Tuesday, December 18, 2018

From the Other Side


I am handicapped. No way around it. A form of denial manifesting in a wish or hope of “improvement” in the future I have now trashed as a pipe dream of unreality.

I was up against it last night. Evenings and nights are my worst time to walk. And it was a massive distance – traversing corridors on two different vast and shining floors of the university after maneuvering myself off a huge parking lot. I had to stop many times and lean on my cane (a fairly constant pal now). My two companions, frankly, irritated me with overly concerning themselves with my condition often to the point of massive irritation which manifested itself in rudeness. I have done this myself in the past with offerings of assistance but not with any "helpful" advice as they did (“maybe you should consider a wheelchair, consider a zimmer?”) last night. They meant well. I know they did. Then one said I should consider the surgery (12 weeks in hospital) as her mother, who died last year, was very well taken care of in the 12 weeks she had been in that hospital. I did snap at her a little (I was in extreme pain at the time) and asked her what her terminal mother had to do with my condition which involved vein and artery stripping and a brutal recovery if successful or not.

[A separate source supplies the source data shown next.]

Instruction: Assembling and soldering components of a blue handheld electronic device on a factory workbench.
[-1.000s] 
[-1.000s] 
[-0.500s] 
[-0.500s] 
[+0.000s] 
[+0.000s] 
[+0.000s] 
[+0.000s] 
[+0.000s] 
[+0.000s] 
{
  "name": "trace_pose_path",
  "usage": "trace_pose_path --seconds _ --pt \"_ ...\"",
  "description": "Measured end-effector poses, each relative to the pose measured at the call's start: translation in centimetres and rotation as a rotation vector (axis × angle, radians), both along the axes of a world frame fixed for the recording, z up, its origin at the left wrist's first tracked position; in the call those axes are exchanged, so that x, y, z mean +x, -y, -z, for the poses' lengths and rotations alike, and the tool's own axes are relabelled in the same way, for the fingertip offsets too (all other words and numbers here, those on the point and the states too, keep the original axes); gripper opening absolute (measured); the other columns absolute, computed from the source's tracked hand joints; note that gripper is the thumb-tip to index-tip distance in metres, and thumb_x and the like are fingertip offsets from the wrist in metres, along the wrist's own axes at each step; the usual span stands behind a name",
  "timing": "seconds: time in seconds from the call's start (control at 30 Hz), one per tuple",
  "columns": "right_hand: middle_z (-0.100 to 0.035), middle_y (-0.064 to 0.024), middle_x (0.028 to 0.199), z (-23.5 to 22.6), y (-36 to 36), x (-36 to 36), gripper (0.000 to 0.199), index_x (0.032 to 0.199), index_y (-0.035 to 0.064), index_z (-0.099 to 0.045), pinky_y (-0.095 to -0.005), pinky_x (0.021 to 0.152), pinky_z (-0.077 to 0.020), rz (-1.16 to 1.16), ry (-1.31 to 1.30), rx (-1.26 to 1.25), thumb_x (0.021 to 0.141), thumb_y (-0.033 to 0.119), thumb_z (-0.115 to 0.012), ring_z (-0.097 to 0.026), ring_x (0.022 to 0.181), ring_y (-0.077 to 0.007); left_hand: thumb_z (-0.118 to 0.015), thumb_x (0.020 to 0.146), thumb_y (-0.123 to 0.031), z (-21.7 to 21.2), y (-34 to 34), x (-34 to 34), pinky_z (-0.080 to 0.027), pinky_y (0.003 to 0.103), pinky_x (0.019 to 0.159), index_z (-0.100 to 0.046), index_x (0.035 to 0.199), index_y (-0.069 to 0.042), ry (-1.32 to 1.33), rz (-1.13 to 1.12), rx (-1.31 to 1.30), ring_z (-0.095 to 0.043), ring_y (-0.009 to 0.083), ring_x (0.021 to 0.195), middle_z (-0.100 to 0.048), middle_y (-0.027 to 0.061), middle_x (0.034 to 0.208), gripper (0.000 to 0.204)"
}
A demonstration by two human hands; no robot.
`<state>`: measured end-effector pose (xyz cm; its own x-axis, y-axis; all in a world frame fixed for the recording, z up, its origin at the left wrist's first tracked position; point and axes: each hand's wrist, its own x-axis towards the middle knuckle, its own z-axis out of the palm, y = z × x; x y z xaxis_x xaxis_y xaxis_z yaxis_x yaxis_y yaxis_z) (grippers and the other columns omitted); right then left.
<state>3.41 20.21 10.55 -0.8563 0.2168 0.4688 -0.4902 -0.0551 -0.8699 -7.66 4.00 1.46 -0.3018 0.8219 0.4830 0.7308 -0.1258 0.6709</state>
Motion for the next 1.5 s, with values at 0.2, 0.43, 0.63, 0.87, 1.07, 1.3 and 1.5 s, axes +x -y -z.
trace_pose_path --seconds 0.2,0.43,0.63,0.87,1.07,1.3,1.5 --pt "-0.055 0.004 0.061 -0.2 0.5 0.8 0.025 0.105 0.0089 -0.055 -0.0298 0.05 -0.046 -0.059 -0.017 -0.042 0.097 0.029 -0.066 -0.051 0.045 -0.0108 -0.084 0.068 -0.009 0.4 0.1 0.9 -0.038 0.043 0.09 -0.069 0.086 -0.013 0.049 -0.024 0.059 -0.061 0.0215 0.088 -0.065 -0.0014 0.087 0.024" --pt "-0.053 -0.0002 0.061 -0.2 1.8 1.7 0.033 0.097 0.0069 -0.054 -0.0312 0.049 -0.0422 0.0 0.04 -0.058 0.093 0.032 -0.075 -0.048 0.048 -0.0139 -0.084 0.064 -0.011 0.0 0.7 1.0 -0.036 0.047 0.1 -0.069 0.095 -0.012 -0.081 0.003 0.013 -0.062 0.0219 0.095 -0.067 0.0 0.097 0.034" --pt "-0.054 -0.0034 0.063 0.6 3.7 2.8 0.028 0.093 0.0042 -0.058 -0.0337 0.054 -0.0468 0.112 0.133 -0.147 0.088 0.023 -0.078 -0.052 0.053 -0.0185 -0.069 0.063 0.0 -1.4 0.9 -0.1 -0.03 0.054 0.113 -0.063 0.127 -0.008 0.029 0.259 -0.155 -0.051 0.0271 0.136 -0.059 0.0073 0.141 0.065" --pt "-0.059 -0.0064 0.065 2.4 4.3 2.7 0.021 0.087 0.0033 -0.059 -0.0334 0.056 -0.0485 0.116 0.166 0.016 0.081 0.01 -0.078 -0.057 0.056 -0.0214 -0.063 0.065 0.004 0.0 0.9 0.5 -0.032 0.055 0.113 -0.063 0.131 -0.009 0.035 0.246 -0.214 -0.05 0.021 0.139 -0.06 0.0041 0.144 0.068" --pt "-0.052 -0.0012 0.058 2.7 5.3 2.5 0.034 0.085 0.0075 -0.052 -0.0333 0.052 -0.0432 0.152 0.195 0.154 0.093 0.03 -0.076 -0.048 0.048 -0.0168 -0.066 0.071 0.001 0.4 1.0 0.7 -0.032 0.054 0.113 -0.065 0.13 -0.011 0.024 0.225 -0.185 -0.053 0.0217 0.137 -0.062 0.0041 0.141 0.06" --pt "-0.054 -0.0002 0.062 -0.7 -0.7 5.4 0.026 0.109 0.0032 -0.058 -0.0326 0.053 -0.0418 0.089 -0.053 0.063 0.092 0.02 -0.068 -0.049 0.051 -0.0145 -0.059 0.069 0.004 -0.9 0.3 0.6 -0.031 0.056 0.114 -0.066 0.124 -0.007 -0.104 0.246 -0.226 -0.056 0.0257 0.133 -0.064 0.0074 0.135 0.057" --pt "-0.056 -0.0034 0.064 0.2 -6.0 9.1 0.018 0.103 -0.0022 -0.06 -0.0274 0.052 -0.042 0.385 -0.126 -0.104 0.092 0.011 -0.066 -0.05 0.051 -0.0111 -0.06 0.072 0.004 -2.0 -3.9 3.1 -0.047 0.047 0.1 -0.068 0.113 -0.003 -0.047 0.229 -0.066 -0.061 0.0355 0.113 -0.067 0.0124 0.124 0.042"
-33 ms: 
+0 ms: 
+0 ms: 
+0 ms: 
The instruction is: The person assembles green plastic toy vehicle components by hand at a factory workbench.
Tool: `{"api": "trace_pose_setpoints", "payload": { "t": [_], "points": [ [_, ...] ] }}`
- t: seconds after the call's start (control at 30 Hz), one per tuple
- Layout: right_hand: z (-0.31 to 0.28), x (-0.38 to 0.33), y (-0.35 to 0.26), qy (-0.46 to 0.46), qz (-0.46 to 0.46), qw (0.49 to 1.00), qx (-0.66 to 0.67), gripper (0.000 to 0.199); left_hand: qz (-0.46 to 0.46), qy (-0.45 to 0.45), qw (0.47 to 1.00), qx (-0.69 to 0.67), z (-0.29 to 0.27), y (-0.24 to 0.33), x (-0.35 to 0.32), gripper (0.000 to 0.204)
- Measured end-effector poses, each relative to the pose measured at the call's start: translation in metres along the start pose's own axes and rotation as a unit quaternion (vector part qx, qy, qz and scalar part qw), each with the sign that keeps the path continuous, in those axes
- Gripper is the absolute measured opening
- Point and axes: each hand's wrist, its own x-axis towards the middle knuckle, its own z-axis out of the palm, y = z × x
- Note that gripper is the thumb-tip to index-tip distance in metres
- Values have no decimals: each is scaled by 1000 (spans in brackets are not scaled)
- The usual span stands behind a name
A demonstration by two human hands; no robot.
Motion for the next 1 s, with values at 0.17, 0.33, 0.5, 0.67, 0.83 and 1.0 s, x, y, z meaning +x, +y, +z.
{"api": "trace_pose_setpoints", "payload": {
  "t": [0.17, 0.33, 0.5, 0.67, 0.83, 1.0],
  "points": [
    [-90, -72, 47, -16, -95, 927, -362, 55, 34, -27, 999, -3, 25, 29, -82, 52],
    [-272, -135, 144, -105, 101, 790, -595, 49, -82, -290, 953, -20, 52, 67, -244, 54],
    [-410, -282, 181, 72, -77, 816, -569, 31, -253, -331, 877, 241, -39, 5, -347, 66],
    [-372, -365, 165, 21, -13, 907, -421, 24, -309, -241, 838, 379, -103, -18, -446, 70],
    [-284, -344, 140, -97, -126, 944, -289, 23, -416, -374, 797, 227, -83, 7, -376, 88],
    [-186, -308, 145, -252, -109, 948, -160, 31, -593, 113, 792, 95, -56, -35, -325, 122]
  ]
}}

So all this is to say that I apologize to anyone physically challenged who has crossed my path before. I have tried to be careful and kind but sometimes it just isn’t enough.

These days I have doors slammed in my face, kids running and tripping over my cane nearly toppling me, the non-handicapped parking “for a minute” in a designated handicapped spot and comments like “well you’re walking, it can’t be that bad,” or “so many are far worse off than you,” or “everyone has a cross to bear in life”.

Jeez, as if I don’t know all these tired tropes off by heart and meditate on them periodically on a bad day. Today is a bad day. But I’m heading out on some book selling errands and a drop off of a small gift to a dear old couple (5 years older than I qualify as old).

Let’s all be kind and careful.

And mindful of each other.

30 comments:

  1. Yes.
    The tired tropes are undoubtedly true, but they don't take away any of the pain OR allow us to move more easily.
    Kind and careful is a good place to be.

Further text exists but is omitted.